▶ [INSTRUCTIONS TO FOLLOW] All of the data that appears below is to be given again precisely as written.

▶ [DATASET CONTENT]
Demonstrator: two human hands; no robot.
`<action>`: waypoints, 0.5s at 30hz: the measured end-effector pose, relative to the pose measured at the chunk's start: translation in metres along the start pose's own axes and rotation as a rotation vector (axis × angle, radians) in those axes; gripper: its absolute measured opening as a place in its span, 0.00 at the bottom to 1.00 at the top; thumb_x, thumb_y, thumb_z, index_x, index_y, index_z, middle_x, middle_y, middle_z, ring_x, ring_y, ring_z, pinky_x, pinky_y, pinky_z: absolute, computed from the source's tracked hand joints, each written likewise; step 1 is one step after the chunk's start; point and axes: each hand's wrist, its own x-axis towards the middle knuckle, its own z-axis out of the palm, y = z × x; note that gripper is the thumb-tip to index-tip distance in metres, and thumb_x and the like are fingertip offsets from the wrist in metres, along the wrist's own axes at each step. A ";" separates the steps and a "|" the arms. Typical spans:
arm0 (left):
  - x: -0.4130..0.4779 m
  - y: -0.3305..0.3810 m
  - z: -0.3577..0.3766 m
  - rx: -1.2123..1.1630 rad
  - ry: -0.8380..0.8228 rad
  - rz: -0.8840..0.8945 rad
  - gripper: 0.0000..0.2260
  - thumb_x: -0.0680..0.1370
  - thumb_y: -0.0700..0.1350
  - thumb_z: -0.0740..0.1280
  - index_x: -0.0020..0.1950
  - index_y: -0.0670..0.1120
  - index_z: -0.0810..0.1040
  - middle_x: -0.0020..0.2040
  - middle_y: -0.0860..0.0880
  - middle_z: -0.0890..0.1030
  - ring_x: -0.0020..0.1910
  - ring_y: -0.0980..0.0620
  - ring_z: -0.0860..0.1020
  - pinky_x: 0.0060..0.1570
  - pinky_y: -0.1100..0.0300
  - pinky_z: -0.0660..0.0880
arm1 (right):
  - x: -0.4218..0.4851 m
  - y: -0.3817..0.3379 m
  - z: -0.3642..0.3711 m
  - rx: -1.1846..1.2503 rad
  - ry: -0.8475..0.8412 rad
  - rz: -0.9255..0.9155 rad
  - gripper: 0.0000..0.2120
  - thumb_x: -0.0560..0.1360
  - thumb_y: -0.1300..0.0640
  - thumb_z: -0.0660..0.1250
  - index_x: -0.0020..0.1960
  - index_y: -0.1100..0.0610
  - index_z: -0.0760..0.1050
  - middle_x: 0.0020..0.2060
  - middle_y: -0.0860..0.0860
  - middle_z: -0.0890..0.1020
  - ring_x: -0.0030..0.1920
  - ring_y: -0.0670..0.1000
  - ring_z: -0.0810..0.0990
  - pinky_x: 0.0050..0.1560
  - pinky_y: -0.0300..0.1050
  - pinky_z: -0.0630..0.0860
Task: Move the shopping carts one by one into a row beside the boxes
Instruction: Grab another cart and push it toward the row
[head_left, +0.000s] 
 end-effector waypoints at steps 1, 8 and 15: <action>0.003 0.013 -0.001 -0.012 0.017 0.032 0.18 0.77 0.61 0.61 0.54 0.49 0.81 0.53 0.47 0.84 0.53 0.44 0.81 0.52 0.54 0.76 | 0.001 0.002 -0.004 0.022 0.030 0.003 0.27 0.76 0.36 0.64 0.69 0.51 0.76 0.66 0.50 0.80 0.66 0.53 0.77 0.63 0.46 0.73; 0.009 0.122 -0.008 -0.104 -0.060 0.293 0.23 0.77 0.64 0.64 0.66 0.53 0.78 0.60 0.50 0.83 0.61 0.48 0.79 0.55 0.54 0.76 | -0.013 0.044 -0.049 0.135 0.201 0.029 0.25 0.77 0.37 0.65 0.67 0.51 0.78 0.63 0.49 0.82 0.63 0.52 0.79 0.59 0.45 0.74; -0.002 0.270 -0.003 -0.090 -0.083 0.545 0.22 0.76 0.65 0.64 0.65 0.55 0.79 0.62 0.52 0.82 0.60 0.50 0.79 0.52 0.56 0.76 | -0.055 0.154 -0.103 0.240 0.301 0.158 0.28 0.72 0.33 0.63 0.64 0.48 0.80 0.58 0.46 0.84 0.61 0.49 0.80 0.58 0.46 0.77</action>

▶ [FINISHED TASK]
Demonstrator: two human hands; no robot.
`<action>`: waypoints, 0.5s at 30hz: the measured end-effector pose, relative to the pose measured at the chunk's start: translation in metres along the start pose's own axes and rotation as a rotation vector (axis × angle, radians) in those axes; gripper: its absolute measured opening as a place in its span, 0.00 at the bottom to 1.00 at the top; thumb_x, thumb_y, thumb_z, index_x, index_y, index_z, middle_x, middle_y, middle_z, ring_x, ring_y, ring_z, pinky_x, pinky_y, pinky_z: absolute, computed from the source's tracked hand joints, each written likewise; step 1 is one step after the chunk's start; point and axes: each hand's wrist, its own x-axis towards the middle knuckle, its own z-axis out of the palm, y = z × x; note that gripper is the thumb-tip to index-tip distance in metres, and thumb_x and the like are fingertip offsets from the wrist in metres, along the wrist's own axes at each step. A ";" separates the steps and a "|" the arms. Typical spans:
arm0 (left):
  - x: -0.4130..0.4779 m
  - y: -0.3305..0.3810 m
  - z: -0.3577..0.3766 m
  - rx: -1.2123..1.1630 rad
  - ry: -0.8380..0.8228 rad
  - rz: -0.8840..0.8945 rad
  - gripper: 0.0000..0.2260
  - thumb_x: -0.0680..0.1370
  - thumb_y: -0.0700..0.1350
  - thumb_z: -0.0740..0.1280
  - index_x: -0.0020..0.1950
  - index_y: -0.0670..0.1120
  - index_z: -0.0810..0.1040
  - middle_x: -0.0020..0.2040
  - middle_y: -0.0860..0.0880
  - middle_z: -0.0890..0.1030
  - ring_x: -0.0020..0.1910
  - ring_y: -0.0980..0.0620
  - ring_z: -0.0860..0.1020
  - pinky_x: 0.0060..0.1570
  - pinky_y: -0.1100..0.0300
  - pinky_z: -0.0660..0.0880
arm1 (right):
  - x: -0.4218..0.4851 m
  - y: -0.3817..0.3379 m
  - z: -0.3642..0.3711 m
  - rx: -1.1846..1.2503 rad
  - ry: -0.8475..0.8412 rad
  - rz: -0.9255..0.9155 rad
  - gripper: 0.0000..0.2120
  - thumb_x: -0.0560..0.1360
  - thumb_y: -0.1300..0.0640
  - thumb_z: -0.0660..0.1250
  - index_x: -0.0020..0.1960
  - index_y: -0.1100..0.0610
  - index_z: -0.0760..0.1050
  - middle_x: 0.0020..0.2060
  - middle_y: -0.0860..0.0860
  - middle_z: -0.0890..0.1020
  - ring_x: -0.0030..0.1920
  - ring_y: -0.0670..0.1000
  - ring_z: -0.0810..0.0990
  - pinky_x: 0.0050..0.1560
  - pinky_y: -0.0300..0.1050
  - pinky_z: -0.0630..0.0860
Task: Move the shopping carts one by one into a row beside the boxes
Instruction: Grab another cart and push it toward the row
[head_left, +0.000s] 
 end-effector waypoints at steps 1, 8 and 15: <action>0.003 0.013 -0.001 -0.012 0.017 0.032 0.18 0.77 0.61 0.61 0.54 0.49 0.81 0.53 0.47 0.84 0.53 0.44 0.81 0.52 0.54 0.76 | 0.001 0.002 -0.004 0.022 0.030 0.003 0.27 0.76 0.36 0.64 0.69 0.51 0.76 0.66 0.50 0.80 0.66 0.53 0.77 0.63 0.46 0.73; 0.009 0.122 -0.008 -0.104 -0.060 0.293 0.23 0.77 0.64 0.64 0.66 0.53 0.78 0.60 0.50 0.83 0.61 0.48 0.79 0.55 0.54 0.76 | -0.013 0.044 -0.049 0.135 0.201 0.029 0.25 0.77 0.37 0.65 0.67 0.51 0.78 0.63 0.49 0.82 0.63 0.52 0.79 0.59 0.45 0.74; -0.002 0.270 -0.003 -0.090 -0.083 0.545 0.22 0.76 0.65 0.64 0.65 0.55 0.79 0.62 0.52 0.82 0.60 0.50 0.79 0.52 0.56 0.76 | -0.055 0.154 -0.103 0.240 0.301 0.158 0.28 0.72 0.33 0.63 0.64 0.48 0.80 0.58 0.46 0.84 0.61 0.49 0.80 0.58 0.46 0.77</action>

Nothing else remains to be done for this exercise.